You get a message like the following when a class value is not in the context you are trying to use.
xsWhere-I-111: There is no context 'urllen_by_src' with class 'Not Found' from container '18.104.22.168' in scope 'none', using default context urllen_by_src
Use Case: Finding long urls of interest
Just the longer URLs:
Let’s try just creating a context of all our url_length data from the Web Data Model. This version of the search will not break this up by class. We will just see if we can find “extreme” length urls in our logs based on the log data itself.
| tstats dc(Web.url_length) as count, avg(Web.url_length) as average, min(Web.url_length) as min, max(Web.url_length) as max from datamodel=Web where Web.src!="unknown" | rename Web.* as * | xsCreateDDContext name=urllen container=web_stats app=search scope=app type=domain terms="minimal,low,medium,high,extreme" notes="urllen" uom="length"
The table that is displayed when the xsCreateDDContext finishes is interesting. Below we sort for extreme and see the urllen value is 678. This tells us in my data the url_length value high end is around 678 characters. If we search the logs using this context we find that our results are not a magic all bad “is extreme” situation. All the interesting URLs are down in the low/medium ranges with all the good urls. You have to come up with a another way to slice data when the signal and noise are so close to each other. This approach might work for some other use case, but not for this particular data set.
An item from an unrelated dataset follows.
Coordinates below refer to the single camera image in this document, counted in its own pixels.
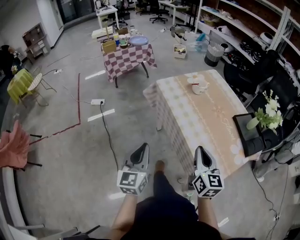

index=weblogs | xswhere url_length from urllen in web_stats is low | stats count by url
We get an overwhelming number of matches since most of our URLs are in the low range.
index=weblogs | xswhere url_length from urllen in web_stats is extreme | stats count by url
We get a manageable 5 events from extreme but they are not interesting URLs.
URL Length by Src:
We get a different url_length distribution if we break it out by src. Remember, default is the weighted average of all the classes in the context if you use classes. The table we see when our context gen finishes is that default.
Notice in our by src version our urllen for extreme in the default context is around 133. That is going to come from the weighted average of the per source classes.
| tstats avg(Web.url_length) as average, min(Web.url_length) as min, max(Web.url_length) as max from datamodel=Web where Web.src!="unknown" by _time, Web.src span=1m | rename Web.* as * | stats count, min(min) as min, max(max) as max, avg(average) as average by src | eval max=if(min=max, max+average, max) | eval max=if(max-min < average , max+average, max) | xsCreateDDContext name=urllen_by_src container=web_stats app=search scope=app type=domain terms="minimal,low,medium,high,extreme" notes="url len by src" uom="length" class="src"
index=weblogs | xsWhere url_length from urllen_by_src in web_stats by src is very very extreme | stats values(src) AS sources, dc(src) as sourceCount by url, status_description
Even using is very very extreme we get a lot of results. However the urls are much more interesting. Granted none of the searches here in Part Five are super awesome. They do show a workable example of using and XS context directly against raw events. We also get a good comparison of a classless context which does what it is supposed to vs with a class that helps draw out more interesting events. Formulating your XS context and your search questions are very important so you really have to think about what question you are trying to answer and experiment with variations against your own data.
In my data I find interesting URLs trying to redirect through my site but they land on a useless wordpress page.